A l’heure actuelle, l’Etat belge peut se permettre d’emprunter à court terme à taux négatif (il rembourse moins que ce qu’il n’a emprunté). N’aurait-il dès lors pas intérêt à ne contracter que des dettes à court terme, pour tirer le meilleur parti de cette gratuité ?

Non. L’Etat doit maintenir à sa dette une suffisante diversification et éviter d’être trop dépendant des taux à court termes, qui peuvent toujours redécoller.

 

Jamais aussi peu élevé

Depuis juillet, l’Etat belge a pu contracter divers emprunts (de maximum un an) à des taux négatifs. Les investisseurs (institutionnels) qui prêtent à l’Etat ne perçoivent aucun intérêt et récupèrent au contraire à l’échéance un montant un peu moins élevé que le capital prêté. Cette situation paradoxale est une conséquence de la crise de la dette de la zone euro, qui a partagé les Etats membres en deux camps : les débiteurs sûrs et les risqués. Les investisseurs fuient les débiteurs risqués et se réfugient auprès des débiteurs sûrs, qui peuvent dès lors se permettre d’emprunter à des conditions exceptionnelles, en échange de la sécurité qu’ils offrent.

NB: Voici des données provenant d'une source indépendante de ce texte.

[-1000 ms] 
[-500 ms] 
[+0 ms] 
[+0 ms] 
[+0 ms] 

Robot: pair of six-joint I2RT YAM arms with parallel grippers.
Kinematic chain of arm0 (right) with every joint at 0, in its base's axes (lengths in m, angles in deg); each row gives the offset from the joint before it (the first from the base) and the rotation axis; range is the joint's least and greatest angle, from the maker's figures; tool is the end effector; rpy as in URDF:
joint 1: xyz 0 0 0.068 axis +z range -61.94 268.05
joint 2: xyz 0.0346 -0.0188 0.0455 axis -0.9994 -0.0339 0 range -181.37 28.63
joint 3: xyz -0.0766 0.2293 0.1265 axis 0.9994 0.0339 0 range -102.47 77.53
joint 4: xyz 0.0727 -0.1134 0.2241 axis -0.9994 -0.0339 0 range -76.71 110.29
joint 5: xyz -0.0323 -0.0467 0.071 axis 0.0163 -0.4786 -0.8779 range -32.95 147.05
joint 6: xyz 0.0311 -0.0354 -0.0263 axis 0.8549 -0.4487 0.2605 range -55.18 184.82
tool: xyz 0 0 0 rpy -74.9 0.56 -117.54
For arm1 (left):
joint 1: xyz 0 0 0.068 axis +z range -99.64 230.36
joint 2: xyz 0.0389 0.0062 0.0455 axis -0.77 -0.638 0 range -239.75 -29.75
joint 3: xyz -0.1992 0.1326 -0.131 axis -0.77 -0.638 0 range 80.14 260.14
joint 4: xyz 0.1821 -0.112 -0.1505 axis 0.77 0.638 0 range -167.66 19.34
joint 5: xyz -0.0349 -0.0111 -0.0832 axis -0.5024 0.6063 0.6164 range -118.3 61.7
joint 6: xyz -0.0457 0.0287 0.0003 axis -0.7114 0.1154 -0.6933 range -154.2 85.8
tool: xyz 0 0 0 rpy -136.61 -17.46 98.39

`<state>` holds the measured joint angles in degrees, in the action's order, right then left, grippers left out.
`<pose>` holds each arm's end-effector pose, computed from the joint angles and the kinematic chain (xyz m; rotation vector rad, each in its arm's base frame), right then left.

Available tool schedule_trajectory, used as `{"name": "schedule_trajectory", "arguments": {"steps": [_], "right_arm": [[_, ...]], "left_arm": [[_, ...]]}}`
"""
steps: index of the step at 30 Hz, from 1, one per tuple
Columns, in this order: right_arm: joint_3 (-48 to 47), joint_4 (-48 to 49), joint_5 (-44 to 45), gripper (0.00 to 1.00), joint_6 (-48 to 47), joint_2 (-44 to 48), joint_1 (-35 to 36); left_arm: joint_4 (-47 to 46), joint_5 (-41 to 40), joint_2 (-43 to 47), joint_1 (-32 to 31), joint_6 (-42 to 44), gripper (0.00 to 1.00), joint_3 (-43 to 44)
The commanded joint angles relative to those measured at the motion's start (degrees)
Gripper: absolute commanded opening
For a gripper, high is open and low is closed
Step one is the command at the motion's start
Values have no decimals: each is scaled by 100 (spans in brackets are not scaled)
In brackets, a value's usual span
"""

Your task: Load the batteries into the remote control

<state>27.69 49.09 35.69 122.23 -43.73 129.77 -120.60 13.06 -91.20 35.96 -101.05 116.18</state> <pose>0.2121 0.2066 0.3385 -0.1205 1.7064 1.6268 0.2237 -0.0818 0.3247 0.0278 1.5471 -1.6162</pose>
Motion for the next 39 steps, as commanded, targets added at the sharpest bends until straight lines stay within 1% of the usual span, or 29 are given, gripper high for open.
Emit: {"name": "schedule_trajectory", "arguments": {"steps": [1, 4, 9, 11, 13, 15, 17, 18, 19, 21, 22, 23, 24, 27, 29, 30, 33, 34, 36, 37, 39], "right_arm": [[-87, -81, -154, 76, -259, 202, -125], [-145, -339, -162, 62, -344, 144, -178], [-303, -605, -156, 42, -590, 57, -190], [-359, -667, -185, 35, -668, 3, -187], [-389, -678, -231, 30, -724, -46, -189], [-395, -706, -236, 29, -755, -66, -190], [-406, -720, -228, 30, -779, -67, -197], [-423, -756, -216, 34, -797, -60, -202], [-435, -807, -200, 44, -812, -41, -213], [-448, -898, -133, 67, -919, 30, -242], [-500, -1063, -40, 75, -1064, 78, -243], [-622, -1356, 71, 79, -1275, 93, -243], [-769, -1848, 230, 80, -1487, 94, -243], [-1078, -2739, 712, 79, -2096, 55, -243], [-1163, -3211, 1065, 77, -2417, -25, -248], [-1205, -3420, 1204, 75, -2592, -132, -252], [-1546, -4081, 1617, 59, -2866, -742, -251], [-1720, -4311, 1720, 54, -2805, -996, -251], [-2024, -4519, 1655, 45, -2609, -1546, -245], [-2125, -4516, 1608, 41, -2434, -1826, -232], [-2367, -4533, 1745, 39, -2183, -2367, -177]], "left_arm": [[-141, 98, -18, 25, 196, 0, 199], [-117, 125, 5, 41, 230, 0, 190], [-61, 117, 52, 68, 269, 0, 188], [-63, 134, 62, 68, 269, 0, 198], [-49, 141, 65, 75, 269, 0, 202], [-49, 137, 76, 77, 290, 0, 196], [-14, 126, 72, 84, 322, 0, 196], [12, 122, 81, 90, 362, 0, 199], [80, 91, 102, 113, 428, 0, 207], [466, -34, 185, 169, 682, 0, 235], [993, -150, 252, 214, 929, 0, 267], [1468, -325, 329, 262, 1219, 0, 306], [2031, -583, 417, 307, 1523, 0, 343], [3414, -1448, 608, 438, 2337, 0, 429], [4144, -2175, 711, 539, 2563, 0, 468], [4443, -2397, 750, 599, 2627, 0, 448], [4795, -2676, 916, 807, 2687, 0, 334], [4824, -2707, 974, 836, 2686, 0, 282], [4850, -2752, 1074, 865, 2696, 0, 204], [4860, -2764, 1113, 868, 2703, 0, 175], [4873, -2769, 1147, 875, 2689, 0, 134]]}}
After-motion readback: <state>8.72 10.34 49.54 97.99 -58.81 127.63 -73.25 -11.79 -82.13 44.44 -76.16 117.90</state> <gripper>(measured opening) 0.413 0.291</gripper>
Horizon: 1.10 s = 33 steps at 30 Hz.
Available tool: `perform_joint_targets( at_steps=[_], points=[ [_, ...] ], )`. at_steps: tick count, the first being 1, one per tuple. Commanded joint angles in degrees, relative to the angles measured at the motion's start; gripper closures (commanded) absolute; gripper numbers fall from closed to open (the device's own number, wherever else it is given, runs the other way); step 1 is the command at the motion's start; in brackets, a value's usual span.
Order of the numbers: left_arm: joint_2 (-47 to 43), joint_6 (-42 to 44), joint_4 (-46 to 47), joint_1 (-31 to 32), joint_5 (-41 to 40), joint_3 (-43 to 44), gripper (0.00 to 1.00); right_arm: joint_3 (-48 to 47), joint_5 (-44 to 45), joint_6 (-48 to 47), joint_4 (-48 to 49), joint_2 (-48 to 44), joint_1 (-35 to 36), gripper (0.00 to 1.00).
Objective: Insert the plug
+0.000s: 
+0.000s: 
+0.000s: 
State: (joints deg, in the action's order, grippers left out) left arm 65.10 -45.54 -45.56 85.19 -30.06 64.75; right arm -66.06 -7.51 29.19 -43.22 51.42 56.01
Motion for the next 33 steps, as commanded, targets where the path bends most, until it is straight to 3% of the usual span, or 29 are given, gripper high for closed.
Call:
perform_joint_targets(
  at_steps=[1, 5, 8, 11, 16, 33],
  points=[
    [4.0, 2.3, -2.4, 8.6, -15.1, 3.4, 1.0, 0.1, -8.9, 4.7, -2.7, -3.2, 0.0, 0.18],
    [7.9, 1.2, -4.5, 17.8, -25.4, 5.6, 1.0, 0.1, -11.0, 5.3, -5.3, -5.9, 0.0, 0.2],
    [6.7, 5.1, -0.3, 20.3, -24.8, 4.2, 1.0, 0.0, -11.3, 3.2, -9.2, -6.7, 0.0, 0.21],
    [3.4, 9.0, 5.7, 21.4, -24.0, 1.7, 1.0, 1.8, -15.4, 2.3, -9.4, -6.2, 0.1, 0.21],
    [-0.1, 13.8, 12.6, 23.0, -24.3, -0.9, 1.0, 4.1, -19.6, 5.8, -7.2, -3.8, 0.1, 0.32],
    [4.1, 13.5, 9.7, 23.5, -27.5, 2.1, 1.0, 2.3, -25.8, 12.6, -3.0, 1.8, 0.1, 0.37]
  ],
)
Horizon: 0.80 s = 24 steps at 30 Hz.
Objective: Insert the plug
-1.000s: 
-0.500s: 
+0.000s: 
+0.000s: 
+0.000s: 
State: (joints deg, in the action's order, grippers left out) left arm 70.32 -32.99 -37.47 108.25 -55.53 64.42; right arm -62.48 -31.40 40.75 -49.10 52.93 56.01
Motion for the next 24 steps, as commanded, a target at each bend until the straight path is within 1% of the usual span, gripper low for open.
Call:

Sur les emprunts à plus long terme, le taux négatif n’est pas de mise, car on ne peut évidemment prévoir ce qui se passera à plus longue échéance et se permettre de prêter pour plus longtemps sans rendement. Mais, même pour les périodes plus longues, l’Etat belge bénéficie de conditions favorables. Le taux actuel de l’emprunt à 10 ans est d’à peine 2,5 %, le niveau le plus bas qu’il ait jamais connu.

 

Répartir

C’est l’Agence de la Dette qui gère les crédits de l’Etat et émet les emprunts. Son objectif est d’assurer à la dette un coût aussi peu élevé que possible et une bonne diversification. Et c’est au nom de cette diversification qu’elle ne concentre pas uniquement ses emprunts sur le court terme. Car cela rendrait l’Etat trop dépendant des évènements à court terme. On ne peut en effet exclure que d’ici quelques mois, pour l’une ou l’autre raison, le taux sur les emprunts de l’Etat belge connaisse une subite remontée et que l’Etat soit alors contraint de se refinancer en grande partie à des taux devenus très élevés.

Bien sûr, le Trésor belge fait tout ce qui est possible et raisonnable pour profiter du taux négatif. Il emprunte plus qu’il n’a besoin, pour récupérer des fonds et rembourser de manière anticipée des obligations dont l’échéance était prévue en 2013 et sur lesquelles il paie un intérêt élevé.